Your instructions =>
Within the records that follow, restate exactly the lines from the line with "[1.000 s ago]" down to the line with "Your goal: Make", including both. Omit the pictures.

[Materials provided — start]

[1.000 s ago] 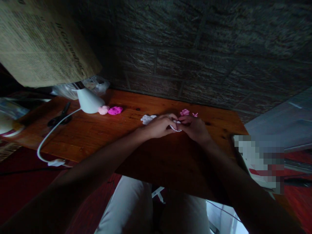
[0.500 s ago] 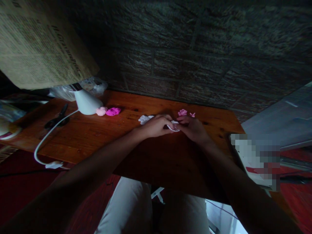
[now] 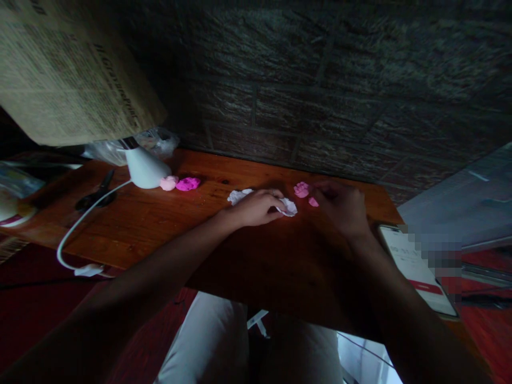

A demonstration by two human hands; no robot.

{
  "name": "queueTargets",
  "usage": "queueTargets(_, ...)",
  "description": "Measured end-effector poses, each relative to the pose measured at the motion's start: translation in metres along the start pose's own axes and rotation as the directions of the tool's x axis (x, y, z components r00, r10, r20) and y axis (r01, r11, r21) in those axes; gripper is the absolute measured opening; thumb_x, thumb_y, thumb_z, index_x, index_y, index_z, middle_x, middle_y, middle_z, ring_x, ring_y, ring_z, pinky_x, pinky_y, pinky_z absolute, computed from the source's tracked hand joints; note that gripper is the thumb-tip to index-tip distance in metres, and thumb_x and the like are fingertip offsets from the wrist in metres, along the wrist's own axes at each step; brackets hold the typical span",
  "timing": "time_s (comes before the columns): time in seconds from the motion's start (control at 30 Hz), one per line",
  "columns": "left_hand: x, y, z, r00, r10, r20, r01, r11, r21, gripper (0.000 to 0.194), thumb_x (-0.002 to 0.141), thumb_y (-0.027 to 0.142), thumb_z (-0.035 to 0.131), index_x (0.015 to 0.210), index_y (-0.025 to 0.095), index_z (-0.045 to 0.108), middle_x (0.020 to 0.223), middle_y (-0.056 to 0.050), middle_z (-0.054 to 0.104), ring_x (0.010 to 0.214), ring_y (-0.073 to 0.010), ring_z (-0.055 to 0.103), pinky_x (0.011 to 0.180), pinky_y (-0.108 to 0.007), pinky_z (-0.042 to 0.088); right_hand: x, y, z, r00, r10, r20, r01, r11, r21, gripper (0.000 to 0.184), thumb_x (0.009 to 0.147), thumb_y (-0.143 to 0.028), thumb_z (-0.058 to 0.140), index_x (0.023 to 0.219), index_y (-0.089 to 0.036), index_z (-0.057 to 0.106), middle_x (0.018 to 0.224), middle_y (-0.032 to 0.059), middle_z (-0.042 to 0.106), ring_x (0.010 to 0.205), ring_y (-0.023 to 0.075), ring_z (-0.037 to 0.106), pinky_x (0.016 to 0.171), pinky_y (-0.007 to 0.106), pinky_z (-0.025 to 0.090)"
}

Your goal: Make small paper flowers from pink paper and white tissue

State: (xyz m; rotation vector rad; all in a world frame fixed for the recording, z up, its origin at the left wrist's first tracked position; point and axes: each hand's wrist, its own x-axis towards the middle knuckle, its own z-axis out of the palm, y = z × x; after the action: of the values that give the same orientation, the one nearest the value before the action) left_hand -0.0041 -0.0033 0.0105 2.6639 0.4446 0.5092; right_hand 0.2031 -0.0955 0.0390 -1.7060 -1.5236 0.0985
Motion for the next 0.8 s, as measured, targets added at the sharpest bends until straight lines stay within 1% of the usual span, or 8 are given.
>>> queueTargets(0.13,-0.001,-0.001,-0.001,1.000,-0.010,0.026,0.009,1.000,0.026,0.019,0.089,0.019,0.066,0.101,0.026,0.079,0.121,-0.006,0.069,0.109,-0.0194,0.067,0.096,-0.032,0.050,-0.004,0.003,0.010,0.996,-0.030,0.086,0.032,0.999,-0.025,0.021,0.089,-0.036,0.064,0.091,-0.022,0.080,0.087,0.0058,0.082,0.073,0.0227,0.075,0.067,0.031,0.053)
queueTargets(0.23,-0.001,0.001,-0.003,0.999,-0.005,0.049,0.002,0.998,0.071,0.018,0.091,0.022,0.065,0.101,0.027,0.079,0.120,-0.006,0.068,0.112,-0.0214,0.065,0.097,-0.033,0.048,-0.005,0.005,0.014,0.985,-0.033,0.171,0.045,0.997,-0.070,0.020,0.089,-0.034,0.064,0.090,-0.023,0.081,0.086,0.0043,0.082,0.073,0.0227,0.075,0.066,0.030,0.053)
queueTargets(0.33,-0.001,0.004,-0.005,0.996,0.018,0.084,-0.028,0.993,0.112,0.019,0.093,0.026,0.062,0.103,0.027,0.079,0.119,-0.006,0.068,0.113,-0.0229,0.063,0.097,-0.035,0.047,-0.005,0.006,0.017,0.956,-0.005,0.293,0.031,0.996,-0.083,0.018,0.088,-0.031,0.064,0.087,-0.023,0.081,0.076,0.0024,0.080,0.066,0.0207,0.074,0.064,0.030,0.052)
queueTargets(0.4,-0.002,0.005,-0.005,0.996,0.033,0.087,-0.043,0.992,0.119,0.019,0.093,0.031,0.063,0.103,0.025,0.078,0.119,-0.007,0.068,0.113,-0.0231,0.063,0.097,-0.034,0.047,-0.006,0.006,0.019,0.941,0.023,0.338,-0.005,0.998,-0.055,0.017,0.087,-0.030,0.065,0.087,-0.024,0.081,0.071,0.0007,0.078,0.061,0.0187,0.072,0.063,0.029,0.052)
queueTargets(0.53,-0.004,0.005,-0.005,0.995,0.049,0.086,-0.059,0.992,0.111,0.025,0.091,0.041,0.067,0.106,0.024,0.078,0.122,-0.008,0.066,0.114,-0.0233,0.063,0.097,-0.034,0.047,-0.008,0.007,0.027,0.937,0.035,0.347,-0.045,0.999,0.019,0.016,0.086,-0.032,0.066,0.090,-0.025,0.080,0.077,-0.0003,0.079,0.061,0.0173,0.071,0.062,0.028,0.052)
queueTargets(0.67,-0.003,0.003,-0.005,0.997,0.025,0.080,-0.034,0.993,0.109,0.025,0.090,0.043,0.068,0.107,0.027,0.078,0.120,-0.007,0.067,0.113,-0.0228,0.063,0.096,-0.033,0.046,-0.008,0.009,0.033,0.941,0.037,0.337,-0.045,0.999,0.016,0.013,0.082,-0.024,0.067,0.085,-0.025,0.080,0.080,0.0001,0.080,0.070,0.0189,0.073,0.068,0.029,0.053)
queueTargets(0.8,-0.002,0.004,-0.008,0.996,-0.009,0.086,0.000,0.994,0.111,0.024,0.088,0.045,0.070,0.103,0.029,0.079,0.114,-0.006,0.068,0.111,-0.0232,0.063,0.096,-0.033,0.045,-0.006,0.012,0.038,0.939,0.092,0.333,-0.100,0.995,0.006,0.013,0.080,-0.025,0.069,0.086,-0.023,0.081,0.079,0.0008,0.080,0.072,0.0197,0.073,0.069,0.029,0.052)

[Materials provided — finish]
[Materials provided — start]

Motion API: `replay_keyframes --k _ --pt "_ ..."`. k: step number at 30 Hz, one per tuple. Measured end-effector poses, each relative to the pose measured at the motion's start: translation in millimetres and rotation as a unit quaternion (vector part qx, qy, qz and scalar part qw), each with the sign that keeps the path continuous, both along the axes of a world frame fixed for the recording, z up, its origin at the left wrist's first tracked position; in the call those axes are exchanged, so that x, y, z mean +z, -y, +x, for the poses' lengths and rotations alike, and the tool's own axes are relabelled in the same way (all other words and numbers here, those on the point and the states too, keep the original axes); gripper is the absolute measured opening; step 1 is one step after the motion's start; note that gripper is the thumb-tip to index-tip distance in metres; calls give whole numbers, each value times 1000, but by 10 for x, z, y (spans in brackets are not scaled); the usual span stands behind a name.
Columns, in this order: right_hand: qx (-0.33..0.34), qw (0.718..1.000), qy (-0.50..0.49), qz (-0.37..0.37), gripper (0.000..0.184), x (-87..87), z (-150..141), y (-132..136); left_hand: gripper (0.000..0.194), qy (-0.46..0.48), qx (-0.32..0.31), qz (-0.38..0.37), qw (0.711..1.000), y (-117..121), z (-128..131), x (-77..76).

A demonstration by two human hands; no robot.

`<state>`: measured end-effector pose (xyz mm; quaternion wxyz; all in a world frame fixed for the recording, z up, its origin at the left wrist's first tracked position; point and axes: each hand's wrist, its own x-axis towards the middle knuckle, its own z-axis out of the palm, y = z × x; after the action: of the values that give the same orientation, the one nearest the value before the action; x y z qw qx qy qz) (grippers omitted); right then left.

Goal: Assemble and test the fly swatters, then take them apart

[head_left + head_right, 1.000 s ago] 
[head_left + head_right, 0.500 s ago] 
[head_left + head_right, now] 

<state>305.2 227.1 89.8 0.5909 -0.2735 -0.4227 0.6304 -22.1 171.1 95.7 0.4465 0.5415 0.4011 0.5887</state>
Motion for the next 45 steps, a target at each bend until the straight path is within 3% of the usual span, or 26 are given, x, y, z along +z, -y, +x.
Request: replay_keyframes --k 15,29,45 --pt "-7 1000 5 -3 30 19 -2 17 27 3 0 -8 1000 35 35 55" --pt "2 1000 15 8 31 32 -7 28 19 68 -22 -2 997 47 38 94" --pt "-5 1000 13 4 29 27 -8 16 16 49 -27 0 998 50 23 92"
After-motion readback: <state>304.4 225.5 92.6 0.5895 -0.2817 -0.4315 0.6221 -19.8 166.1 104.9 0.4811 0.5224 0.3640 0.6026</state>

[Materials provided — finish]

Expected output =>
[1.000 s ago] 
[0.500 s ago] 
[now] 

A demonstration by two human hands; no robot.

{
  "name": "queueTargets",
  "usage": "queueTargets(_, ...)",
  "description": "Measured end-effector poses, each relative to the pose measured at the motion's start: translation in metres along the start pose's own axes and rotation as the directions of the tool's x axis (x, y, z components r00, r10, r20) and y axis (r01, r11, r21) in those axes; gripper is the absolute measured opening; thumb_x, thumb_y, thumb_z, index_x, index_y, index_z, middle_x, middle_y, middle_z, ring_x, ring_y, ring_z, pinky_x, pinky_y, pinky_z absolute, computed from the source's tracked hand joints; note that gripper is the thumb-tip to index-tip distance in metres, and thumb_x and the like are fingertip offsets from the wrist in metres, along the wrist's own axes at each step; brackets hold the typical span",
  "timing": "time_s (comes before the columns): time in seconds from the motion's start (control at 30 Hz), one per line",
  "columns": "left_hand: x, y, z, r00, r10, r20, r01, r11, r21, gripper (0.000 to 0.194), thumb_x (-0.002 to 0.141), thumb_y (-0.027 to 0.142), thumb_z (-0.035 to 0.131), index_x (0.015 to 0.210), index_y (-0.025 to 0.095), index_z (-0.045 to 0.108), middle_x (0.020 to 0.223), middle_y (-0.056 to 0.050), middle_z (-0.054 to 0.104), ring_x (0.010 to 0.214), ring_y (-0.073 to 0.010), ring_z (-0.055 to 0.103), pinky_x (0.011 to 0.180), pinky_y (-0.108 to 0.007), pinky_z (-0.042 to 0.088); right_hand: x, y, z, r00, r10, r20, r01, r11, r21, gripper (0.000 to 0.184), thumb_x (0.009 to 0.147), thumb_y (-0.143 to 0.028), thumb_z (-0.058 to 0.140), index_x (0.023 to 0.219), index_y (-0.089 to 0.036), index_z (-0.057 to 0.106), middle_x (0.018 to 0.224), middle_y (-0.032 to 0.059), middle_z (-0.042 to 0.106), ring_x (0.010 to 0.205), ring_y (-0.023 to 0.075), ring_z (-0.037 to 0.106), pinky_x (0.016 to 0.171), pinky_y (-0.007 to 0.106), pinky_z (-0.025 to 0.090)"
}

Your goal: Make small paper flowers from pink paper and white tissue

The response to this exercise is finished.